**Instructions for the task**
Your answer should be the lines below from the one holding "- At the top" through the one holding "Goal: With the", copied exactly and with nothing else.

(Records drawn from a dataset)
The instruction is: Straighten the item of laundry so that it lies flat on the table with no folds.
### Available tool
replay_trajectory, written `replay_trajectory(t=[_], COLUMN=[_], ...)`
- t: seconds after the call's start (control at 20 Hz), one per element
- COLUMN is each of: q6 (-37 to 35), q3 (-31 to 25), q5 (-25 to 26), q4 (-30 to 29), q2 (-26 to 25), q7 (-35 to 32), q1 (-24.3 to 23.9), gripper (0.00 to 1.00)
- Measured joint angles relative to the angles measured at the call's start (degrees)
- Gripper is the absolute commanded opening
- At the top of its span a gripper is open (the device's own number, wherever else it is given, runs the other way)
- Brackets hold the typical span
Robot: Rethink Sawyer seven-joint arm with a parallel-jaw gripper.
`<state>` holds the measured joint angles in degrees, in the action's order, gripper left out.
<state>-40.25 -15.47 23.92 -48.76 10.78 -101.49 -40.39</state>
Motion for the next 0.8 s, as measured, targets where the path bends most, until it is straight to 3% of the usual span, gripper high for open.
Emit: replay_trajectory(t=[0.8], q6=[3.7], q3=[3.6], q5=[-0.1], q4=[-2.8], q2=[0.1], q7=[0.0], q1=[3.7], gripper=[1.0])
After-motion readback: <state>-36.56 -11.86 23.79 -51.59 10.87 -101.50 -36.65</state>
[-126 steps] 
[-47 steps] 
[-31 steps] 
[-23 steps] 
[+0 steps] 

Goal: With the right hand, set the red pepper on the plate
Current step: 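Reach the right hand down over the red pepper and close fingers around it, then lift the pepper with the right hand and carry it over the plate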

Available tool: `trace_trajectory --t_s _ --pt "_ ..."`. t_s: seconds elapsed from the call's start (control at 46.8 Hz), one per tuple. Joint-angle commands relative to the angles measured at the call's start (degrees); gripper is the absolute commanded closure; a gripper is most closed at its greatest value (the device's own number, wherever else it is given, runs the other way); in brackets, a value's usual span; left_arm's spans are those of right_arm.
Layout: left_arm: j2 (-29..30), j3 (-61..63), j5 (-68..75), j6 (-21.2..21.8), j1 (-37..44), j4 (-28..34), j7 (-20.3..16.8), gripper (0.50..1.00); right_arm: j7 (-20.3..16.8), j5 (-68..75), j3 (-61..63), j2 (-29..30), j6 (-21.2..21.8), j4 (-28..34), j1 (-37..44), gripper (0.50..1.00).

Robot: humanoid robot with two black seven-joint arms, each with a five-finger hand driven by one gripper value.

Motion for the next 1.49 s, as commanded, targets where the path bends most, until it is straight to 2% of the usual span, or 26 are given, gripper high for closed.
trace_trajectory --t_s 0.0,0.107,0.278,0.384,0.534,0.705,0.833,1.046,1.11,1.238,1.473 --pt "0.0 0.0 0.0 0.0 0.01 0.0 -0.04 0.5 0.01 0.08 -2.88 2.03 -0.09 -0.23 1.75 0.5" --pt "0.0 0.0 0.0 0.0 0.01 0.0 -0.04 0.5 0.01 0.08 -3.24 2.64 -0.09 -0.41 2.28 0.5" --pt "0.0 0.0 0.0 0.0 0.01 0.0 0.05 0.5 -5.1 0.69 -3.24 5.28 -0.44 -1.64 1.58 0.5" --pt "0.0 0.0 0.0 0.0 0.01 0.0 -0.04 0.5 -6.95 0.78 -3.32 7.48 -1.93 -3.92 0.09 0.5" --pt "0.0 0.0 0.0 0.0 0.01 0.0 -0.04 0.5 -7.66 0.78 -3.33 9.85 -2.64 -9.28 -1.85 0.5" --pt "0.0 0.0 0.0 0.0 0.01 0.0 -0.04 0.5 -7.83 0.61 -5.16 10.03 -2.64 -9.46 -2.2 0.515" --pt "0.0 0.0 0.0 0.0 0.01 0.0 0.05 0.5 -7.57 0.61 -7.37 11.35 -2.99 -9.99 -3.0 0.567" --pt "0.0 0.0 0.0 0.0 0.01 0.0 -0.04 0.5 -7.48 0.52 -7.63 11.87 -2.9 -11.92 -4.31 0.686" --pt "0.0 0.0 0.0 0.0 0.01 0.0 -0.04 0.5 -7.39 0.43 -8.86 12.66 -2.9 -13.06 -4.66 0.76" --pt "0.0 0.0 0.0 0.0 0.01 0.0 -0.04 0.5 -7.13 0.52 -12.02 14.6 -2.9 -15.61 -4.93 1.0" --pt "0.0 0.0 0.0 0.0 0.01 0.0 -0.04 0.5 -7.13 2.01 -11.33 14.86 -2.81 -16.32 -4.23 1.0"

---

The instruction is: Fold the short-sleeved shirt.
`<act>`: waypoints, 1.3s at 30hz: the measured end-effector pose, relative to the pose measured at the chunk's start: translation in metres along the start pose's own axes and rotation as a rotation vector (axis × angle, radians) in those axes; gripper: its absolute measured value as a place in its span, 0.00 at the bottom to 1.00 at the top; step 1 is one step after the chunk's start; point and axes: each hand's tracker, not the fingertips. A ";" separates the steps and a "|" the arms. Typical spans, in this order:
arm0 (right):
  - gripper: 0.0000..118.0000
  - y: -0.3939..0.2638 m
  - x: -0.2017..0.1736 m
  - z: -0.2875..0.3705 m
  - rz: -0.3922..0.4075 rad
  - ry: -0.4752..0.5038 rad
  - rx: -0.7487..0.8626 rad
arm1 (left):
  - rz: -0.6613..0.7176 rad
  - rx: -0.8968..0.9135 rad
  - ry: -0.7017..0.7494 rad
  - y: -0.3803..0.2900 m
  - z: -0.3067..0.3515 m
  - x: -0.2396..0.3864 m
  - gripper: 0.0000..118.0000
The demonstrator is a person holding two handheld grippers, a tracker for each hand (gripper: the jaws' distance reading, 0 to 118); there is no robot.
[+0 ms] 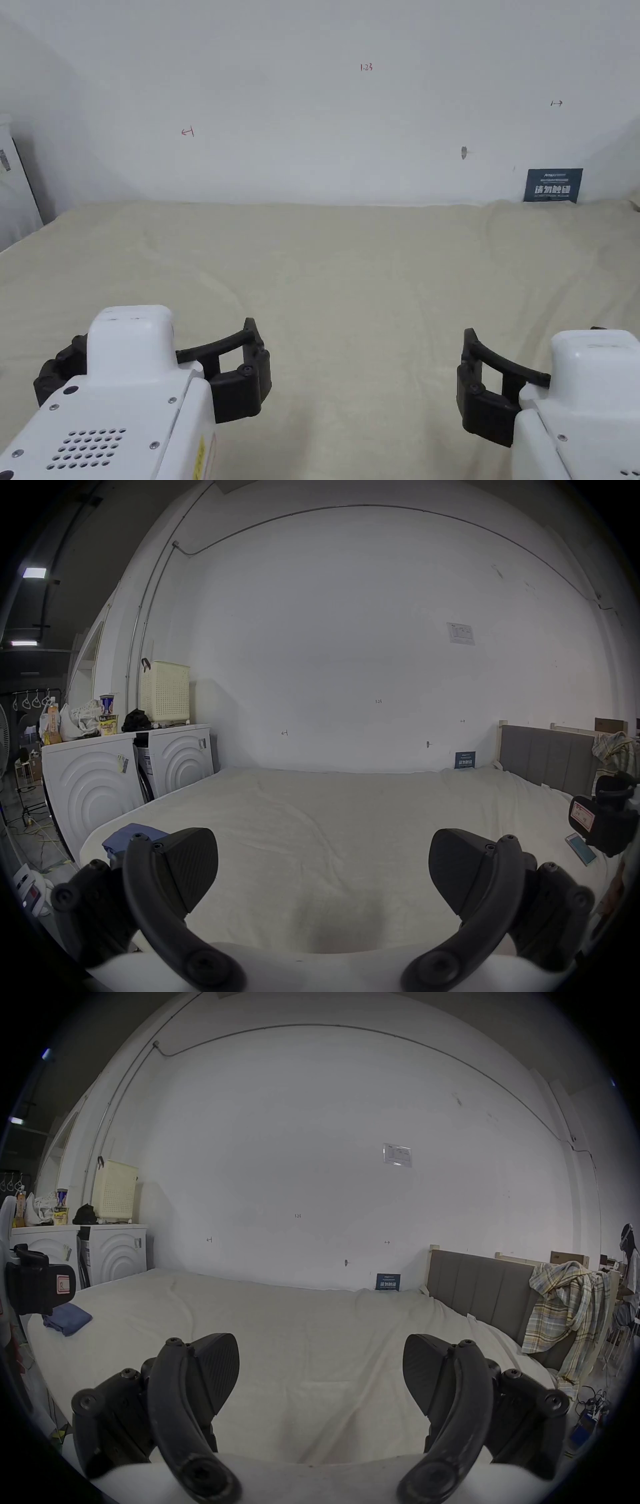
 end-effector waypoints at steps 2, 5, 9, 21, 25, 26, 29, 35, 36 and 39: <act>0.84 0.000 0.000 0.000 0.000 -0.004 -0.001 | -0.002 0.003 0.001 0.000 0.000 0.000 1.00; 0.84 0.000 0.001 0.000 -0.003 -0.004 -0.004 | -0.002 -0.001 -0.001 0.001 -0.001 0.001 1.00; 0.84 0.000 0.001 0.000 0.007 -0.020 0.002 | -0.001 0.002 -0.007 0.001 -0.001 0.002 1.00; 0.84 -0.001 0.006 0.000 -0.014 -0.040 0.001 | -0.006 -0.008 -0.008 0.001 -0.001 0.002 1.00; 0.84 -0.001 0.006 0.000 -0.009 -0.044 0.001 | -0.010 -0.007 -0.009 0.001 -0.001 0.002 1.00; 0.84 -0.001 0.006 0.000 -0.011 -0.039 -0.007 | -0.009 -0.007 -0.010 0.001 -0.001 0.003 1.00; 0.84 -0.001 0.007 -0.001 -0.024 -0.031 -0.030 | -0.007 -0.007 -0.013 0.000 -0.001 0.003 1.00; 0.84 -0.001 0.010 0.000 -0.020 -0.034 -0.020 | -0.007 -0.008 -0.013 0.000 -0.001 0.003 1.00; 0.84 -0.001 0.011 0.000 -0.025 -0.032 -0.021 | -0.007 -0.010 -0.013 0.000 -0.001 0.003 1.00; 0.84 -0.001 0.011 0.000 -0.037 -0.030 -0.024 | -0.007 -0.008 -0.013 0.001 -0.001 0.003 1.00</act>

**Result of this exercise**
- At the top of its span a gripper is open (the device's own number, wherever else it is given, runs the other way)
- Brackets hold the typical span
Robot: Rethink Sawyer seven-joint arm with a parallel-jaw gripper.
`<state>` holds the measured joint angles in degrees, in the action's order, gripper left out.
<state>-40.25 -15.47 23.92 -48.76 10.78 -101.49 -40.39</state>
Motion for the next 0.8 s, as measured, targets where the path bends most, until it is straight to 3% of the usual span, gripper high for open.
Emit: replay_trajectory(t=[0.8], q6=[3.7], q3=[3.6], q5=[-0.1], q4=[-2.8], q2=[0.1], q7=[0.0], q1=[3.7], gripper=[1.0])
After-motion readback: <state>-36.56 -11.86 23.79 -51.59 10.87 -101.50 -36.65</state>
[-126 steps] 
[-47 steps] 
[-31 steps] 
[-23 steps] 
[+0 steps] 

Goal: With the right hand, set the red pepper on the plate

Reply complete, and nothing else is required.